Not all participants had the intended response — some even had increased shame after playing — but the results are promising enough to establish the potential of these kinds of interventions.

In addition to targeting shame, the team designed SOLVE-It to turn players on — though, for the record, Christensen prefers to call it “sexually arousing” rather than “pornographic.”

“There’s this idea called ‘state-dependent learning,’” Christensen explains. “If you are learning information in a certain context, it’s actually easier to recall that information later down the road if you’re in a similar context.”

So if you learn how to navigate a sexually charged situation while aroused (as opposed to, say, while seated in your eighth-grade classroom), you might find it easier to recall that information the next time you’re aroused.

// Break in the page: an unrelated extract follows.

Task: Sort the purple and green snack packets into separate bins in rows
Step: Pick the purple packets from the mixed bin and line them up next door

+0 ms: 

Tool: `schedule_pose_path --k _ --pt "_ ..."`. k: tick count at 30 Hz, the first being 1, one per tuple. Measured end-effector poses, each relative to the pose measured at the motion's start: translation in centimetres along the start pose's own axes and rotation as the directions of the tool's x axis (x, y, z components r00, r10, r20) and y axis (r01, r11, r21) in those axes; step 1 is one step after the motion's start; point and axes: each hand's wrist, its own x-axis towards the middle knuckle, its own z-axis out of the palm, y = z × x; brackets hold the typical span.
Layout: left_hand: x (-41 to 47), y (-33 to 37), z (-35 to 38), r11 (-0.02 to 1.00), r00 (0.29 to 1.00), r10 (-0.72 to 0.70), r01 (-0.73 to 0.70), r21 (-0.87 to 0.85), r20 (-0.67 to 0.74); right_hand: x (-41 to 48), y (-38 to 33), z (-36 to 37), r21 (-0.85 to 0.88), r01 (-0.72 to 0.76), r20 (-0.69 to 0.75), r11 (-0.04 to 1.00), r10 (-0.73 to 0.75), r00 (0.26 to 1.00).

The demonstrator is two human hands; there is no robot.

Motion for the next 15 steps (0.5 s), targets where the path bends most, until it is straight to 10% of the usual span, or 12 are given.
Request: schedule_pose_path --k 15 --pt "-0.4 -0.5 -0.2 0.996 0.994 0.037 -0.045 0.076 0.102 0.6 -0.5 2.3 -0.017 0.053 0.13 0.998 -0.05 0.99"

At this point, SOLVE-It is a promising prototype, not a fully developed game. There are only a handful of storylines, and due to budget constraints, only three ethnicities are represented. In fact, all the characters have identical bodies and faces, differing only in their outfits and colouring. Given these limitations, it’s not surprising the game hasn’t worked for everyone. Not all players will find the scenarios hot or realistic or feel confident mingling with a uniformly muscular, able-bodied cast that looks nothing like them.

But SOLVE-It’s creators plan to further develop the game, creating more options and integrating feedback from the community as they go. Christensen hopes to keep pace with the latest in gaming technology.

“I personally have an interest in highly immersive virtual reality,” he says, noting that the cost of this technology is dropping sharply.  “I would like to . . . move to three dimensions, where you can turn around in 360 degrees and actually walk ahead and bend over . . . That kind of immersion can only, in my opinion, increase the effectiveness of these interventions.”

Indeed, if these games evolve to the point Christensen is imagining, we won’t need safe-sex interventions at all. We’ll just do it with Steve.